276B. Failure to pay the tax deducted at source. If a person fails to pay to the credit of the Central Government, the tax deducted at source by him as required by or under the provisions of Chapter XVII-B he shall be punishable with rigorous imprisonment for a term which shall not be less than three months but which may extend to seven years and with fine.
Section 278B covered cases where offences were committed by Companies. The section stated; 278B. Offences by companies. (1) Where an offence under this Act has been committed by a company, every person who, at the time the offence was committed, was in charge of, and was responsible to, the company for the conduct of the business of the company as well as the company shall be deemed to be guilty of the offence and shall be liable to be proceeded against and punished accordingly.
Provided that nothing contained in this sub- section shall render any such person liable to any punishment if he proves that the offence was committed without his knowledge or that he had exercised all due diligence to prevent the commission of such offence.
(2) Notwithstanding anything contained in sub-section (1), where an offence under this Act has been committed by a company and it is proved that the offence has been committed with the consent or connivance of, or is attributable to any neglect on the part of, any director, manager, secretary or other officer of the company, such director, manager, secretary or other officer shall also be deemed to be guilty of that offence and shall be liable to be proceeded against and punished accordingly.
Explanation.–For the purposes of this section,-
(a) “company” means a body corporate, and includes
(i) a firm; and
(ii) an association of persons or a body of individuals whether incorporated or not; and
(b) “director”, in relation to–
(i) a firm, means a partner in the firm;
(ii) any association of persons or a body of individuals, means any member controlling the affairs thereof.

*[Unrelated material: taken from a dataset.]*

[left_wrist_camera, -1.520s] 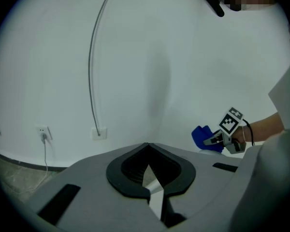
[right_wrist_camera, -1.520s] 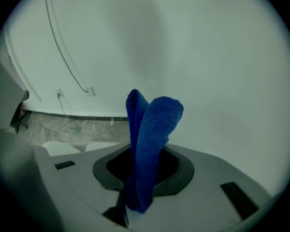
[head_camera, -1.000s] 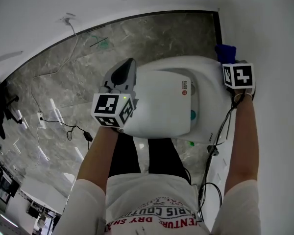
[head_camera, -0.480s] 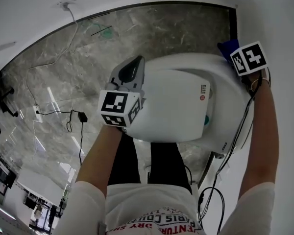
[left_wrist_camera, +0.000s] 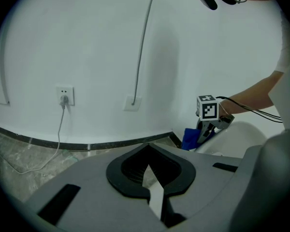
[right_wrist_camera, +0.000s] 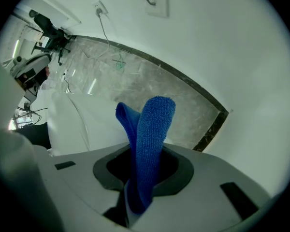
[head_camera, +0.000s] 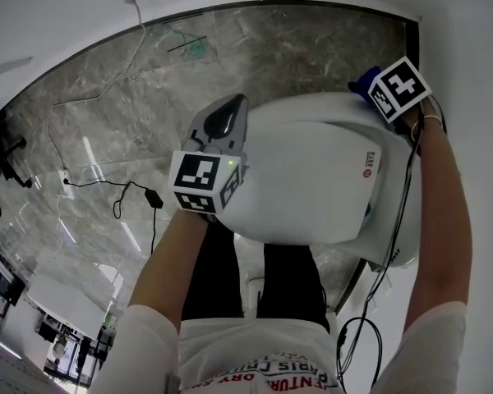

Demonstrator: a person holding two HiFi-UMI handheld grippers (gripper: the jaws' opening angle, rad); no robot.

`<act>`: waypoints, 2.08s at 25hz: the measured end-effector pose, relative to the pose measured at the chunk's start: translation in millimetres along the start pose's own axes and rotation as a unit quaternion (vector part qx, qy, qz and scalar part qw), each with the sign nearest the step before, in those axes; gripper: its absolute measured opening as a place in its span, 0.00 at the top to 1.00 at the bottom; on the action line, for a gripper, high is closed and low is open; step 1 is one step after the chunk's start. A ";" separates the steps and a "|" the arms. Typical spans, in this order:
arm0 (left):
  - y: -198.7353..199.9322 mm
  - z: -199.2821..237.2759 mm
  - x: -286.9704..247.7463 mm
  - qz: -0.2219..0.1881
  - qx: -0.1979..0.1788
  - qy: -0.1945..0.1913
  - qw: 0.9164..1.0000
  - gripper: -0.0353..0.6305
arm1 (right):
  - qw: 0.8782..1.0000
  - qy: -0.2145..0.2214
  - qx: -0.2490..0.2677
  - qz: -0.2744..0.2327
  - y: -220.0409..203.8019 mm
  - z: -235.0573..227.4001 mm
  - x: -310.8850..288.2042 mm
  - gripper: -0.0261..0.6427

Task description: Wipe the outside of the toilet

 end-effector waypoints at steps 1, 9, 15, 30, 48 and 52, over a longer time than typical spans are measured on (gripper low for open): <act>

Clause (20) of Section 2, inter alia, defines ‘Director’ in relation to a Company having the meaning assigned to it in the Companies Act, 1956. [Section 2(13) of the Companies Act, 1956 defines ‘Director’. The definition is inclusive and includes “any person occupying the position of Director by whatever name called”]. Clause (31) of Section 2 defines ‘person’ which includes Company. Clause (35) defines ‘principal officer’ and it reads;
(35) “principal officer”, used with reference to a local authority or a company or any other public body or any association of persons or any body of individuals, means–
(a) the secretary, treasurer, manager or agent of the authority, company, association or body; or
(b) any person connected with the management or administration of the local authority, company, association or body upon whom the Assessing Officer has served a notice of his intention of treating him as the principal officer thereof.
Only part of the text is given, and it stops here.